Exclusif: le chef d’état-major de la Défense sur les violences sexuelles au sein des Forces canadiennes

Dans une longue entrevue avec L’actualité, Jon Vance admet que le combat contre les violences sexuelles dans les rangs militaires a à peine progressé. Faits saillants.

Photo: Fred Chartrand/La Presse Canadienne
Photo: Fred Chartrand/La Presse Canadienne

[Cliquez ici pour lire l’intégrale de l’entrevue avec le général Jon Vance.]

Le grand patron des Forces armées canadiennes, le général Jon Vance, a accordé une entrevue exclusive à L’actualité à l’occasion de la parution du premier rapport d’étape sur les efforts de l’organisation pour éliminer les agressions et le harcèlement sexuels dans ses rangs.

Le chef d’état-major de la Défense a répondu aux questions de L’actualité pendant plus d’une heure, à la fin janvier, dans une salle de conférence du Campus Carling du ministère de la Défense nationale, à Ottawa.

Neuf mois après le dévastateur rapport Deschamps sur la culture sexualisée qui règne au sein des Forces et sur l’aveuglement, voire la complicité, de la chaîne de commandement à cet égard, le général Vance a fait le point sur les progrès accomplis.

Voici, en primeur, quelques moments forts de cet entretien.

À propos des progrès réalisés

«Je ne suis pas du tout satisfait du point où nous en sommes présentement. Il y a encore des incidents de comportements sexuels inappropriés qui se produisent. Il y a encore des victimes qui n’ont pas dénoncé ces gestes parce qu’elles ne savent pas en qui elles peuvent avoir confiance.
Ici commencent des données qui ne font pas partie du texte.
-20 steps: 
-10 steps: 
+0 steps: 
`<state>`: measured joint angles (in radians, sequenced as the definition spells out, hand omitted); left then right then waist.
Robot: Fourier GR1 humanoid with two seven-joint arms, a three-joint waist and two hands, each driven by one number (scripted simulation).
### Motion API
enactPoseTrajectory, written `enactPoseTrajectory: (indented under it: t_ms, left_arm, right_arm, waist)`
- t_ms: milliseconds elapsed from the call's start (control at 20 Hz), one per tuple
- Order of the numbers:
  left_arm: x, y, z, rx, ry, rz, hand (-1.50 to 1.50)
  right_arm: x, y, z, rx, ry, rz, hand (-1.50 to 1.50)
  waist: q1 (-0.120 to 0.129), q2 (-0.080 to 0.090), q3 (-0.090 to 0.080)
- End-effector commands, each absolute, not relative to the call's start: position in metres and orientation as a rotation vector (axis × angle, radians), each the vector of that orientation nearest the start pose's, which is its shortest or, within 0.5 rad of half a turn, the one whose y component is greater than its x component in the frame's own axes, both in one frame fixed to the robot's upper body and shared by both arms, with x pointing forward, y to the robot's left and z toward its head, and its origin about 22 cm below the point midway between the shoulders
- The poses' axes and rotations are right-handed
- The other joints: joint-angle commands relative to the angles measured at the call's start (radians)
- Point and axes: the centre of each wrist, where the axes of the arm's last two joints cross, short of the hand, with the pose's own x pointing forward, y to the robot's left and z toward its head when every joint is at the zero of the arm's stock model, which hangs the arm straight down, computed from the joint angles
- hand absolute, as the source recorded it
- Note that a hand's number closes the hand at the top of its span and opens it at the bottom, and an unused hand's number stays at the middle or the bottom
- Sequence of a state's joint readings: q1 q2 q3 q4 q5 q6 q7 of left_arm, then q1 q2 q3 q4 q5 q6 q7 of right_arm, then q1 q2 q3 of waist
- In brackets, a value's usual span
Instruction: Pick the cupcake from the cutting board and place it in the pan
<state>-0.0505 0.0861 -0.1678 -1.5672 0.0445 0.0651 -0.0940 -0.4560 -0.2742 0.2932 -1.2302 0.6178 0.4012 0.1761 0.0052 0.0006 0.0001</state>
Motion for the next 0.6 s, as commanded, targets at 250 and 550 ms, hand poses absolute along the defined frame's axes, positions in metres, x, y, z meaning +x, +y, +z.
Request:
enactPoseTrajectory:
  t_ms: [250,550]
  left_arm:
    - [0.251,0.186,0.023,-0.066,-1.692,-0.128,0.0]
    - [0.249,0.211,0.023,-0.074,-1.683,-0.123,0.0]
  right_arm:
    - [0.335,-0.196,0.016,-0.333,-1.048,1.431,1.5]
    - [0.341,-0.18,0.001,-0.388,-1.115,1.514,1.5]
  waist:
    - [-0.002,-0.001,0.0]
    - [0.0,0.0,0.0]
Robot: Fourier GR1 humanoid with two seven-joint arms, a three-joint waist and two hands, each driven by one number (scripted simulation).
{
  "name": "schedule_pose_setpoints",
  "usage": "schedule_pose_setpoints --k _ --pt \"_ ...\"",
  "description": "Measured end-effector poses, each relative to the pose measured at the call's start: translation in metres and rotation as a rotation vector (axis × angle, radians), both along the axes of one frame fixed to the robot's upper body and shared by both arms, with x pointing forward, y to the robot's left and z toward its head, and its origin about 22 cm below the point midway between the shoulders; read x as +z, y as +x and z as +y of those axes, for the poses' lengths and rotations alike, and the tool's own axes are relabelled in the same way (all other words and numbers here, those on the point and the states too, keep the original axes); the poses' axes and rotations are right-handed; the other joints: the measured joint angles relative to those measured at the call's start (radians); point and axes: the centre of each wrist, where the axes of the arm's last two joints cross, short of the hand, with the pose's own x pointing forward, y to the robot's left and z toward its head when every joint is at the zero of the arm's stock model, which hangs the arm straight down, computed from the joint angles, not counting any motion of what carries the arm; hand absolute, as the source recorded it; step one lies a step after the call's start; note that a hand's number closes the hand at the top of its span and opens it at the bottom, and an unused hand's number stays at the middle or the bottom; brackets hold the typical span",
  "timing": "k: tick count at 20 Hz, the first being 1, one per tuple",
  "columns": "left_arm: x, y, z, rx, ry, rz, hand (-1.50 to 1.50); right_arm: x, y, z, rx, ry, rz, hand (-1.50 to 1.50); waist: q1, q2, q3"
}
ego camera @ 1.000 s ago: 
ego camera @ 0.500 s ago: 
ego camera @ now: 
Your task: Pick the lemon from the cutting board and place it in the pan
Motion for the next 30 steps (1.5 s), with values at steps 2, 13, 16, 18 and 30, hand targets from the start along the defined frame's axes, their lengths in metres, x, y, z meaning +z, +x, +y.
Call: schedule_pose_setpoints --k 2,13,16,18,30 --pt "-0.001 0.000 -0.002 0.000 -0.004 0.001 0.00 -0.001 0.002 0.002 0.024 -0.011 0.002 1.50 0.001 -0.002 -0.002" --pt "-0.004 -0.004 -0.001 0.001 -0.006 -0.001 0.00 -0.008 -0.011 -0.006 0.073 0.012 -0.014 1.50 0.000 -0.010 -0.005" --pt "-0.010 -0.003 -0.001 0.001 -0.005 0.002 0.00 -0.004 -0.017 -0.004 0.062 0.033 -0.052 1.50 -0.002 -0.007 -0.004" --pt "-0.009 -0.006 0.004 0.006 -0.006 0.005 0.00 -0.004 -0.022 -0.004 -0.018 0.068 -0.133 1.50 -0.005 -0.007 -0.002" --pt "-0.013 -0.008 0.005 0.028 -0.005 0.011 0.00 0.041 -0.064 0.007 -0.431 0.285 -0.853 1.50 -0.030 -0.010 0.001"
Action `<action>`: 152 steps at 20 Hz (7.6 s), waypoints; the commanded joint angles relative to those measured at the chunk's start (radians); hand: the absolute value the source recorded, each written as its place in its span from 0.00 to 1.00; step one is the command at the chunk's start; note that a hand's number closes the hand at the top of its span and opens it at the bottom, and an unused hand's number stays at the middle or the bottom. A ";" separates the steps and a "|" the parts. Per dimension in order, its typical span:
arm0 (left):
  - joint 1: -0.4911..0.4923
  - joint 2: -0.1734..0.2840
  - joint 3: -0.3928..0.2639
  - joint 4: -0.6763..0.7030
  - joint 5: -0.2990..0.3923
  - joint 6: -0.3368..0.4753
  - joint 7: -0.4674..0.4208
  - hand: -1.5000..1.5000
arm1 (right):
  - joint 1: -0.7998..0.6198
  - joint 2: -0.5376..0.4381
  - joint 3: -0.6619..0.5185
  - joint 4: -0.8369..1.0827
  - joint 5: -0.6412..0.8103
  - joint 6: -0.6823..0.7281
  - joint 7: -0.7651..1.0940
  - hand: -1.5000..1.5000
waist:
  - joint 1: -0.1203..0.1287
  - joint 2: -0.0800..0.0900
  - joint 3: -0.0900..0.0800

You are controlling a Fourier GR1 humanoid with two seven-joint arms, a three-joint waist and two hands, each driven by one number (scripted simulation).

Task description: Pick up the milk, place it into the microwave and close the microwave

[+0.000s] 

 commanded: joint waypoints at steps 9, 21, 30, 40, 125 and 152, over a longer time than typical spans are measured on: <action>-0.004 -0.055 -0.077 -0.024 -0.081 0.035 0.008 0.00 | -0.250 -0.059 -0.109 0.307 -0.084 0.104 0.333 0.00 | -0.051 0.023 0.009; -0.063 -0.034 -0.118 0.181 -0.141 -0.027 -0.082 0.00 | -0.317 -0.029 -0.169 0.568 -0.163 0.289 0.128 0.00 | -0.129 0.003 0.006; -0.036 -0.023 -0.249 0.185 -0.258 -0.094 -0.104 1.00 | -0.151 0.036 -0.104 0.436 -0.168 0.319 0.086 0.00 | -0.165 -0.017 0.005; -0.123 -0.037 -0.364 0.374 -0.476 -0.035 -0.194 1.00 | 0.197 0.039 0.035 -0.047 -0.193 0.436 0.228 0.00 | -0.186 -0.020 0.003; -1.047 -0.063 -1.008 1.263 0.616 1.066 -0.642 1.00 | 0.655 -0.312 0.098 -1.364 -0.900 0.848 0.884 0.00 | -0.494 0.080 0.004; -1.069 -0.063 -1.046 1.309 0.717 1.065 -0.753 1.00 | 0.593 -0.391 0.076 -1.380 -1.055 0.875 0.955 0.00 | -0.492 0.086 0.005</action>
«Nous avons été critiqués, avec raison, pour notre culture sexualisée. Changer une culture, ça prend du temps. Je nous donnerais la note de passage pour notre intention, notre ambition, pour l’activité initiale. L’opération Honour [NDLR: la mission lancée par le général Vance pour éliminer les violences sexuelles dans les rangs] a généré toutes sortes d’activités, de la formation supplémentaire à une conscientisation plus vaste en passant par l’engagement de la direction à tous les niveaux. Mais nous n’avons pas avancé beaucoup par rapport à l’objectif que nous visons. Nous venons à peine de commencer. Nous avons montré la volonté d’agir. Nous devons maintenant y donner suite, et nous devons être jugés à long terme.»

À propos des sceptiques

«Il se trouve des gens dans les Forces armées qui ne croient pas que l’inconduite sexuelle est un problème. Mais le fait que le chef d’état-major de la Défense et que les hauts dirigeants ont reconnu le problème, le fait que nous assumons nos responsabilités et acceptons de rendre des comptes, tout ça, avec le temps, finira par convaincre les sceptiques.»

À propos des mécanismes de plaintes

«Nos mécanismes de plaintes ne fonctionnent pas toujours. J’admets qu’on peut faire mieux. Et on fait des efforts. Nous sommes en train de réviser nos politiques en profondeur. En juin prochain, nous aurons des politiques nettoyées, formulées dans un langage plus clair, concis et accessible.»

À propos du nouveau Centre d’intervention sur l’inconduite sexuelle

«Si vous contactez le Centre, j’ai confiance que vous recevrez l’attention dont vous avez besoin. J’aimerais aussi croire que vous pouvez vous adresser à votre chaîne de commandement pour obtenir de l’aide. J’ai ordonné à la chaîne de commandement, jusqu’au plus bas échelon, de prendre la chose au sérieux. C’est officiel. Je comprends que ce ne soit pas mis en pratique uniformément à la grandeur des Forces armées. Mais si vous avez approché votre chaîne de commandement et qu’on vous a envoyé promener, je veux le savoir! Parce qu’alors je pourrai m’en mêler et sévir contre ces gens-là.»

À propos du système de justice militaire

«C’est important que les membres des Forces puissent avoir confiance dans le système de justice militaire. Nous devons nous assurer d’améliorer la façon dont nous gérons les crimes sexuels, tant au chapitre du traitement des plaignants que sur le plan des enquêtes et des poursuites. Il y a de nombreux cas où la justice militaire a eu l’air de mal faire son travail ou a peut-être effectivement mal agi.

«Si certaines inquiétudes s’avèrent justifiées et si nous devons modifier la Loi sur la Défense nationale ou une partie du système de justice militaire pour l’améliorer, je veux bien. Mais le préjugé qui veut que dès que vous portez l’uniforme, vous allez automatiquement vous ranger du côté de la chaîne de commandement, que les victimes ne seront pas bien traitées, ça ne tient pas la route. La chaîne de commandement, c’est moi, et je vais me ranger du côté des victimes.»